How to Deal With a Kid Who is Addicted to Screens

Dear Kid Whisperer,

My seven-year-old son loves his iPad so much that he has started to ignore the rest of the world. He doesn’t care about anything else. We recognized this as a problem, but my husband and I have had a very hard time taking the iPad away. My son goes into hysterics when we do, and he will scream and yell until he gets it back. We went to family therapy about this. We tried talking to him about how using the iPad so much is bad for him and how he should play outside, or go to a friend’s house, etc. This does not help. What should we do?    -Tana, Des Moines, Iowa

Tana,

I am so sorry that you have had to struggle through this, and I am sorry to have to tell you the following:

Your kid is a drug addict.

I don’t mean this in some cute or hyperbolic way. I mean that, like millions of children in the US, and tens of millions of kids around the world, your kid is physically addicted to the dopamine response he gets when he is in front of screens.

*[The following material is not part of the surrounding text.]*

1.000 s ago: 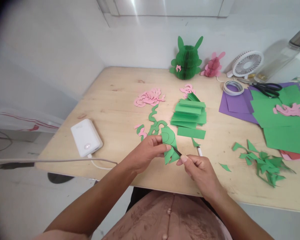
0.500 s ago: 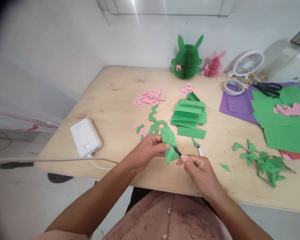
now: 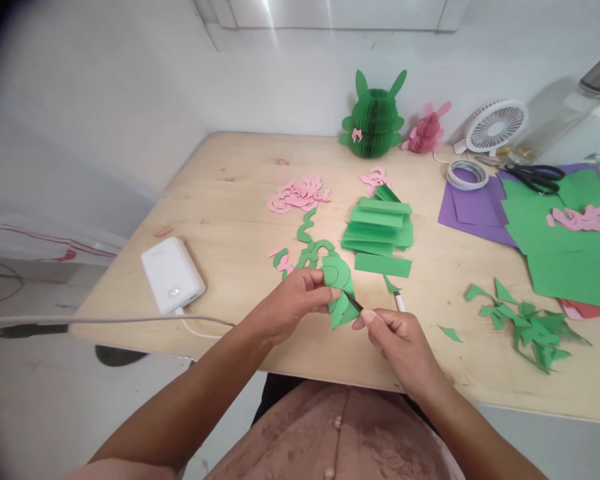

When you see your kid as an addict, you can begin to see why the things you tried (counseling and reasoning with him) are bound to fail: words and lectures can’t compete with the giant blast of dopamine he receives from his screens. Imagine the effectiveness of someone outlining all of the negative outcomes of using crack to a crack addict. That wouldn’t work either.

Instead of adding, subtract. I suggest using this equation:

His Screens – His Screens = No Screens.

If you are an average Mom of the 21st century, you may think, “What? No screens? That’s crazy! What will he do all day?”

If you have this reaction, my responses are these:

What part of “your son is a drug addict” did you not understand? If your kid was a crack addict, (crack cocaine use also raises dopamine levels in a similar way to screens), you wouldn’t suggest that your kid do a little bit of crack every day.

As for what he will do all day, my answer is that he will spend his time doing what 100% of kids have done all day every day for all of human history until the invention of Pong in 1972.

Of course, addicts don’t like it when their drugs are taken away. Here’s how to deal with the inevitable resistance of removing a drug from an addict. I call this method “Nope Therapy.”

Kid: I can’t believe you took my smartphone and my tablet away. No other parent on the planet would do this!

Kid Whisperer: I hear ya.

Kid: I WANT MY STUFF BACK RIGHT NOW!

Kid Whisperer: Nope.

Kid: I WILL SUE YOU! I WILL SUE ALL OF YOU!!

Kid Whisperer: Nope.

Kid: THAT DOESN’T EVEN MAKE SENSE!

Kid Whisperer: Nope.

Kid: I’M GOING TO RUN AWAY FROM HOME UNLESS YOU GIVE ME BACK MY SCREENS!

Kid Whisperer: Nope.

“Nope Therapy” not only tells your kid “No,” but the last two letters also say, “…and this is your problem.”
Make sure your kid has a nice, safe place for a tantrum, as he is sure to have one: he will be going into withdrawal. You may want to taper down to zero screen time over time to lessen the tantrums.

Of course, allow for screen time for homework if necessary, but use all technical and practical means of monitoring to make sure he only uses the computer appropriately.

You may, for some reason, feel that perhaps a bit of screen time is OK. If so, fine: just closely monitor and use the above script if he argues when you shut it down. If you do allow for some screen time, I would just ask, “What good is that time doing?”